→ **Problem requirements**: Each line from the one containing "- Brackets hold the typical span" to the end of the entries is to be repeated exactly, and no other line.

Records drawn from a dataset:
=== Begin Enclosure ===
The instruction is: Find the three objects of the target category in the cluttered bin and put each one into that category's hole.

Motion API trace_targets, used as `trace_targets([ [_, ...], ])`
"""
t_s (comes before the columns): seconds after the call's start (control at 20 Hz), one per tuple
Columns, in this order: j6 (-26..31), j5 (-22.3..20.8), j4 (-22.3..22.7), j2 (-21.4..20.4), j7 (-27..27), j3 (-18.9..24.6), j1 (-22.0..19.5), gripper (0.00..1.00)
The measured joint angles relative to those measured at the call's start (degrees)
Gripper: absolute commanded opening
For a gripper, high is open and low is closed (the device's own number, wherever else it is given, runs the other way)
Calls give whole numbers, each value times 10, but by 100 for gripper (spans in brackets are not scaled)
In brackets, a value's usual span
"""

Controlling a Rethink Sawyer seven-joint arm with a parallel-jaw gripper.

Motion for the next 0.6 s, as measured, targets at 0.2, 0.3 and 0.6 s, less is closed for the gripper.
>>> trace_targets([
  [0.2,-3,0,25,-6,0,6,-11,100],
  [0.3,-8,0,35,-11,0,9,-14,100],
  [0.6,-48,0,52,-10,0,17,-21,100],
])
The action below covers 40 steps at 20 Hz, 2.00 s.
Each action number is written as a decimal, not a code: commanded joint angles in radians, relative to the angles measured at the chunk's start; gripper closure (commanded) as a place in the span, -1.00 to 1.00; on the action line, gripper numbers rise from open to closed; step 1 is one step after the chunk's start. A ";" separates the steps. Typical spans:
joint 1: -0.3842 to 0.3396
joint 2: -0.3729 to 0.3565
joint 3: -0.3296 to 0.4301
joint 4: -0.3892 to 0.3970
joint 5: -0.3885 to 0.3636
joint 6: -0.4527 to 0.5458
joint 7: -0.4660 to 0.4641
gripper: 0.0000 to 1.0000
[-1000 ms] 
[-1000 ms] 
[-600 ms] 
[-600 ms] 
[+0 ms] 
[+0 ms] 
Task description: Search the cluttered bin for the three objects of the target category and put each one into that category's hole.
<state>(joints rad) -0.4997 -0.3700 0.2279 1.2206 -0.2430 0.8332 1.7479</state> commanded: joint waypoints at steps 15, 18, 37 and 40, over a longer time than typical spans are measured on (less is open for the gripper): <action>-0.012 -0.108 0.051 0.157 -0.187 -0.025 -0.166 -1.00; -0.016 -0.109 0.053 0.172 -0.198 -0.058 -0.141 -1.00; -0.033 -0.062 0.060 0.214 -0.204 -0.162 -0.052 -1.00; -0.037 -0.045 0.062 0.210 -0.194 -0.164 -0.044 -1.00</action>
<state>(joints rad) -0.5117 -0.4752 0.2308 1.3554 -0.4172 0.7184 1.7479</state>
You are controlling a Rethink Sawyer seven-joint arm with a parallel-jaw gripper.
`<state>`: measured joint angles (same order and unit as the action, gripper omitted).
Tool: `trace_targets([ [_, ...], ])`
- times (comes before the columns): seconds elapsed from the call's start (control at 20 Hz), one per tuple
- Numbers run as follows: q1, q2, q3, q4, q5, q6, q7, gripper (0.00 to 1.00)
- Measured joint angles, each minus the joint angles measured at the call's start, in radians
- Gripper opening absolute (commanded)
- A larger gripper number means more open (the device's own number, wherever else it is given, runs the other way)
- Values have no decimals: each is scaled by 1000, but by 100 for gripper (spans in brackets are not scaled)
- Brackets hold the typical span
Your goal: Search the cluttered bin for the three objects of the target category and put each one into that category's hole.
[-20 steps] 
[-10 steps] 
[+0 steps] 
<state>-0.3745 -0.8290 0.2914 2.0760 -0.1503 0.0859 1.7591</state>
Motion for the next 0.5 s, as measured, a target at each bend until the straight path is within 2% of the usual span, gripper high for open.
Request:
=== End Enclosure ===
→ **Your response**:
- Brackets hold the typical span
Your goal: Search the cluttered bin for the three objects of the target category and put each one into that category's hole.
[-20 steps] 
[-10 steps] 
[+0 steps] 
<state>-0.3745 -0.8290 0.2914 2.0760 -0.1503 0.0859 1.7591</state>
Motion for the next 0.5 s, as measured, a target at each bend until the straight path is within 2% of the usual span, gripper high for open.
Request:

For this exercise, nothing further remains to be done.